**What you will do:** An exact copy of the whole listing is required.

**Data shown:**
★ ★ ★

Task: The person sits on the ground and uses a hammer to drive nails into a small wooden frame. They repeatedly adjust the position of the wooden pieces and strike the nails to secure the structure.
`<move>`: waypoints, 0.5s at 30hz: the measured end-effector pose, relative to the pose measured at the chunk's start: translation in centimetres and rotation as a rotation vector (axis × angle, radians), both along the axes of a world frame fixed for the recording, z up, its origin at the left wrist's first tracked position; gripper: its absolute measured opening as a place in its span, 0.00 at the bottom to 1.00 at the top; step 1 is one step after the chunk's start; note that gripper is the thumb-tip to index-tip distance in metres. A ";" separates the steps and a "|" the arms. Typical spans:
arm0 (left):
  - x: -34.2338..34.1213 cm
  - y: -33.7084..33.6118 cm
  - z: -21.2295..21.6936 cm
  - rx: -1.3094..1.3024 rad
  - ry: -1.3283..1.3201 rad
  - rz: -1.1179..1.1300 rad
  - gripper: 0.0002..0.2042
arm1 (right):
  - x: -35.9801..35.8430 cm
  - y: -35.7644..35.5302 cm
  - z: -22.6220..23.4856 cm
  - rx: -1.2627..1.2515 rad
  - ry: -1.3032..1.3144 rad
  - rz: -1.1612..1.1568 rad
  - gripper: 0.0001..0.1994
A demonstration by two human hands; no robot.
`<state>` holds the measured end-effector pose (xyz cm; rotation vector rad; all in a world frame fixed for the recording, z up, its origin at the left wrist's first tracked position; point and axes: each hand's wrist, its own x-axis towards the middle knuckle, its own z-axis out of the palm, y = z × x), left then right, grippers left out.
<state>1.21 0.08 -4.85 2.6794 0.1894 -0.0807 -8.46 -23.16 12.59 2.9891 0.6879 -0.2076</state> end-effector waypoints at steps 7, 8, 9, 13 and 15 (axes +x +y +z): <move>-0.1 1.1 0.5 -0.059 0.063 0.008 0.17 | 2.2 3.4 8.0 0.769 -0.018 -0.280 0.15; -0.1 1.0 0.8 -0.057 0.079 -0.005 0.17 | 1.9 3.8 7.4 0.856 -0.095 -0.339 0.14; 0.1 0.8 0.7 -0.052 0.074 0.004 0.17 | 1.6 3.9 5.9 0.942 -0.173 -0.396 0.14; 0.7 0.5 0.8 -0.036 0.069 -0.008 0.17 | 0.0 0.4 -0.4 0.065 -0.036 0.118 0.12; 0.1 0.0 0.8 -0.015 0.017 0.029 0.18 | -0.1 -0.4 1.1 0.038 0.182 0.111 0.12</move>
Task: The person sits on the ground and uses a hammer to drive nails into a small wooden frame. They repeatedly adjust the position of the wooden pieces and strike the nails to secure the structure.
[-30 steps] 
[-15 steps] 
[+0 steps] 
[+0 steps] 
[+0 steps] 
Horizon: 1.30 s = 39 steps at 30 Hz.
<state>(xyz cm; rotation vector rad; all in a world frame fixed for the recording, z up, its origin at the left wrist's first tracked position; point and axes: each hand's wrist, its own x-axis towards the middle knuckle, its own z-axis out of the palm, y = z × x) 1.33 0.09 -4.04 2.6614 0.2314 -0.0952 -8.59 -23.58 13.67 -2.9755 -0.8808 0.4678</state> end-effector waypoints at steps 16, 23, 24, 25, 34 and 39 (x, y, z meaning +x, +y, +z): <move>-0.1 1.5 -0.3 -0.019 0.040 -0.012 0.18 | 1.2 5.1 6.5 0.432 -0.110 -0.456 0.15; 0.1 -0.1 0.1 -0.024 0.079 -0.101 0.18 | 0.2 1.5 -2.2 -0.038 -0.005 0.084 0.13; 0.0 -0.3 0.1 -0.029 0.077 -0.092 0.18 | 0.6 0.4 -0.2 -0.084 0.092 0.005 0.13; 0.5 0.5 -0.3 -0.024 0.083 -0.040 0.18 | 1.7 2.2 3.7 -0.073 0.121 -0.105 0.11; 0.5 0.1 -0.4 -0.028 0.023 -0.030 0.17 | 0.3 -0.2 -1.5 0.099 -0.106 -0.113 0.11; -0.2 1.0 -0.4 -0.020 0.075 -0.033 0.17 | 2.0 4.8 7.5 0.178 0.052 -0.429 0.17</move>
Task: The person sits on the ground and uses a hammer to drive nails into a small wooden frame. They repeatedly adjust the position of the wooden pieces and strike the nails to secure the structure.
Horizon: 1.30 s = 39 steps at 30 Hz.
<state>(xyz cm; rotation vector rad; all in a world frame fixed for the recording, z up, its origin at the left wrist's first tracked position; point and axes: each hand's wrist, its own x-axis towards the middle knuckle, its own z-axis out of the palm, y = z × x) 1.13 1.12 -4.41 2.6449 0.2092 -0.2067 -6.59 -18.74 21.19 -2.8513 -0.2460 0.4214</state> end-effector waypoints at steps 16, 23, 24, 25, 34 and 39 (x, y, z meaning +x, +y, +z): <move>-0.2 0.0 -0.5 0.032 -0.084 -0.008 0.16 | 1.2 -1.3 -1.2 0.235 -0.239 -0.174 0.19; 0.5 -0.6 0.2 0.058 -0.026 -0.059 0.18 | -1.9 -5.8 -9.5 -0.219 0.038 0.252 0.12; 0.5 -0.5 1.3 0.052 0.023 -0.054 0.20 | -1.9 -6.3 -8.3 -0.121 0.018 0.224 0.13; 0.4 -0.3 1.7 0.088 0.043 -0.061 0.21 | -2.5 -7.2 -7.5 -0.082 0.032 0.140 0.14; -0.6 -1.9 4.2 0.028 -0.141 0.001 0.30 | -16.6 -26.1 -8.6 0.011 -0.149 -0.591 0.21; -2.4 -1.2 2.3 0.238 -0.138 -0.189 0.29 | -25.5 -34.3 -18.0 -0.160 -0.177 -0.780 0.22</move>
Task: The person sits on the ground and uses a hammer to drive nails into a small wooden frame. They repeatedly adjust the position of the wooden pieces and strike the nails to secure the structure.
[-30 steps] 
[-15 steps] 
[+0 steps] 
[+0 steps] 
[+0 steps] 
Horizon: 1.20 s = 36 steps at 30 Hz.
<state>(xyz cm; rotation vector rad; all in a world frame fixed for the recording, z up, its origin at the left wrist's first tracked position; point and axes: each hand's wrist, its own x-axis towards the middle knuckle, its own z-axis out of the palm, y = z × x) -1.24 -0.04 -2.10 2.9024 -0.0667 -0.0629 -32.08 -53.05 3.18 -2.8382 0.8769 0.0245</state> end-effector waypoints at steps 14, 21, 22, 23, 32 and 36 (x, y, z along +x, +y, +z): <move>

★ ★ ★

**Final answer:**
Task: The person sits on the ground and uses a hammer to drive nails into a small wooden frame. They repeatedly adjust the position of the wooden pieces and strike the nails to secure the structure.
`<move>`: waypoints, 0.5s at 30hz: the measured end-effector pose, relative to the pose measured at the chunk's start: translation in centimetres and rotation as a rotation vector (axis × angle, radians), both along the axes of a world frame fixed for the recording, z up, its origin at the left wrist's first tracked position; gripper: its absolute measured opening as a place in its span, 0.00 at the bottom to 1.00 at the top; step 1 is one step after the chunk's start; note that gripper is the thumb-tip to index-tip distance in metres. A ";" separates the steps and a "|" the arms. Typical spans:
arm0 (left):
  - x: -34.2338..34.1213 cm
  - y: -33.7084..33.6118 cm
  - z: -21.2295..21.6936 cm
  - rx: -1.3094..1.3024 rad
  - ry: -1.3283..1.3201 rad
  - rz: -1.1179..1.1300 rad
  - gripper: 0.0002..0.2042
arm1 (right):
  - x: -35.9801..35.8430 cm
  - y: -35.7644..35.5302 cm
  - z: -22.6220..23.4856 cm
  - rx: -1.2627..1.2515 rad
  - ry: -1.3032..1.3144 rad
  - rz: -1.1612..1.1568 rad
  - gripper: 0.0001..0.1994
A demonstration by two human hands; no robot.
`<state>` holds the measured end-effector pose (xyz cm; rotation vector rad; all in a world frame fixed for the recording, z up, its origin at the left wrist's first tracked position; point and axes: each hand's wrist, its own x-axis towards the middle knuckle, its own z-axis out of the palm, y = z × x), left then right, grippers left out.
<state>1.21 0.08 -4.85 2.6794 0.1894 -0.0807 -8.46 -23.16 12.59 2.9891 0.6879 -0.2076</state> end-effector waypoints at steps 7, 8, 9, 13 and 15 (axes +x +y +z): <move>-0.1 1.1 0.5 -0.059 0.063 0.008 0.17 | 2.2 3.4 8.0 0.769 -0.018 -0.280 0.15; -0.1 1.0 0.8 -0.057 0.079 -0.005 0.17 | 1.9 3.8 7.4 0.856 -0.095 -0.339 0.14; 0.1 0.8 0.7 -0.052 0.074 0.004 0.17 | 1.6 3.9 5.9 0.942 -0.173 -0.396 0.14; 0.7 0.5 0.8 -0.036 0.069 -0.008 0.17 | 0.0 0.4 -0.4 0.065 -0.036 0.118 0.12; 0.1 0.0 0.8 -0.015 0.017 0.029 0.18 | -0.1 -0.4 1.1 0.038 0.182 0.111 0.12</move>
Task: The person sits on the ground and uses a hammer to drive nails into a small wooden frame. They repeatedly adjust the position of the wooden pieces and strike the nails to secure the structure.
[-30 steps] 
[-15 steps] 
[+0 steps] 
[+0 steps] 
[+0 steps] 
Horizon: 1.30 s = 39 steps at 30 Hz.
<state>(xyz cm; rotation vector rad; all in a world frame fixed for the recording, z up, its origin at the left wrist's first tracked position; point and axes: each hand's wrist, its own x-axis towards the middle knuckle, its own z-axis out of the palm, y = z × x) 1.33 0.09 -4.04 2.6614 0.2314 -0.0952 -8.59 -23.58 13.67 -2.9755 -0.8808 0.4678</state> end-effector waypoints at steps 16, 23, 24, 25, 34 and 39 (x, y, z meaning +x, +y, +z): <move>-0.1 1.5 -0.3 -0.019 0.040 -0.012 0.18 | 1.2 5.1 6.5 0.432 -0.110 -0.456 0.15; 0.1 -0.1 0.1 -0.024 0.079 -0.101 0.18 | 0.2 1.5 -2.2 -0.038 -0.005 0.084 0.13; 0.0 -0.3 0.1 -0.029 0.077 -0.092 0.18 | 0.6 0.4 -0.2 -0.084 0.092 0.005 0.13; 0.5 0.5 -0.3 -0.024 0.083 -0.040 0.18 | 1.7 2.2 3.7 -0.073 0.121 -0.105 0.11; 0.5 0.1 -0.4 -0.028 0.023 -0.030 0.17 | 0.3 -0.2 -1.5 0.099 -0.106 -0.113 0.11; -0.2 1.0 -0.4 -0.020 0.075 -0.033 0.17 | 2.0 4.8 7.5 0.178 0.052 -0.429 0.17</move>
Task: The person sits on the ground and uses a hammer to drive nails into a small wooden frame. They repeatedly adjust the position of the wooden pieces and strike the nails to secure the structure.
Horizon: 1.30 s = 39 steps at 30 Hz.
<state>(xyz cm; rotation vector rad; all in a world frame fixed for the recording, z up, its origin at the left wrist's first tracked position; point and axes: each hand's wrist, its own x-axis towards the middle knuckle, its own z-axis out of the palm, y = z × x) 1.13 1.12 -4.41 2.6449 0.2092 -0.2067 -6.59 -18.74 21.19 -2.8513 -0.2460 0.4214</state> end-effector waypoints at steps 16, 23, 24, 25, 34 and 39 (x, y, z meaning +x, +y, +z): <move>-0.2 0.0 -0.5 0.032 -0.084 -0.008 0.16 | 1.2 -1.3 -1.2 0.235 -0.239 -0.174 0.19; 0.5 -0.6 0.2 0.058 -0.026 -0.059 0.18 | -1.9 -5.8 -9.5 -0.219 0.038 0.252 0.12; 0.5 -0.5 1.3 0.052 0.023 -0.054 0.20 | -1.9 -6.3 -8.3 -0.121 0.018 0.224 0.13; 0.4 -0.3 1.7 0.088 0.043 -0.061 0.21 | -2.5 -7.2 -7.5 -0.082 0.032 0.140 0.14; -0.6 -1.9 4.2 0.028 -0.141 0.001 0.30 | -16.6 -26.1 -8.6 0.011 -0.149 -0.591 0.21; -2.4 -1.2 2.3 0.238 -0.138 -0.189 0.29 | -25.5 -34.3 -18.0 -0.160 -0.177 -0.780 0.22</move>
Task: The person sits on the ground and uses a hammer to drive nails into a small wooden frame. They repeatedly adjust the position of the wooden pieces and strike the nails to secure the structure.
[-30 steps] 
[-15 steps] 
[+0 steps] 
[+0 steps] 
[+0 steps] 
Horizon: 1.20 s = 36 steps at 30 Hz.
<state>(xyz cm; rotation vector rad; all in a world frame fixed for the recording, z up, its origin at the left wrist's first tracked position; point and axes: each hand's wrist, its own x-axis towards the middle knuckle, its own z-axis out of the palm, y = z × x) -1.24 -0.04 -2.10 2.9024 -0.0667 -0.0629 -32.08 -53.05 3.18 -2.8382 0.8769 0.0245</state> end-effector waypoints at steps 14, 21, 22, 23, 32 and 36 (x, y, z along +x, +y, +z): <move>

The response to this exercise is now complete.